Sheboygan County District Attorney Joel Urmanski, a Republican, argues that the 1849 ban should be enforced. He claims that it was never repealed and that it can coexist with the 1985 law because that law did not legalize abortion at any point. Other modern abortion restrictions also do not legalize the practice, he argues.

Dane County Circuit Judge Diane Schlipper ruled last year that the old ban prohibited feticide—which she defined as the killing of a fetus without the mother’s consent—but not consensual abortions. The ruling encouraged Planned Parenthood to resume offering abortions in Wisconsin after suspending proceedings after Roe was overturned.

Urmanski asked the state Supreme Court in February to to overturn Schlipper’s decision without waiting for the lower appellate courts to rule first. The court agreed to take the case in July.

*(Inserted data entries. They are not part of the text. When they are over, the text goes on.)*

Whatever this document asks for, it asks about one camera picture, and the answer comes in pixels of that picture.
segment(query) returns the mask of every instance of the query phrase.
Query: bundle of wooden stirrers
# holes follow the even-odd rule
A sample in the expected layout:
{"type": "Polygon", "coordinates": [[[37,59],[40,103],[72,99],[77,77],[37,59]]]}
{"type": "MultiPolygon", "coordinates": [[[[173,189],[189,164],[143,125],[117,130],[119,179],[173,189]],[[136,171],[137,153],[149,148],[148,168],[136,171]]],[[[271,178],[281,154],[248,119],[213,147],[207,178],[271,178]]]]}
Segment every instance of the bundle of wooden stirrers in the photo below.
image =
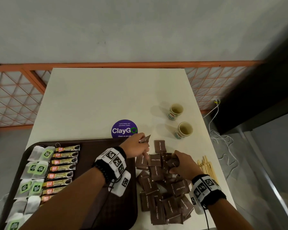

Planned Parenthood of Wisconsin filed a separate lawsuit in February asking the state Supreme Court to rule directly on if there is a constitutional right to abortion in the state. The court agreed in July to take that case as well. The justices have not yet scheduled oral arguments.

Convincing the court’s liberal majority to uphold the ban seems nearly impossible. Liberal Justice Janet Protasiewicz openly stated during her campaign that she supports abortion rights, a major departure for a judicial candidate. Usually, such candidates refrain from talking about their personal opinions to avoid the appearance of bias.

The court’s three conservative justices accused liberals of playing politics with abortion.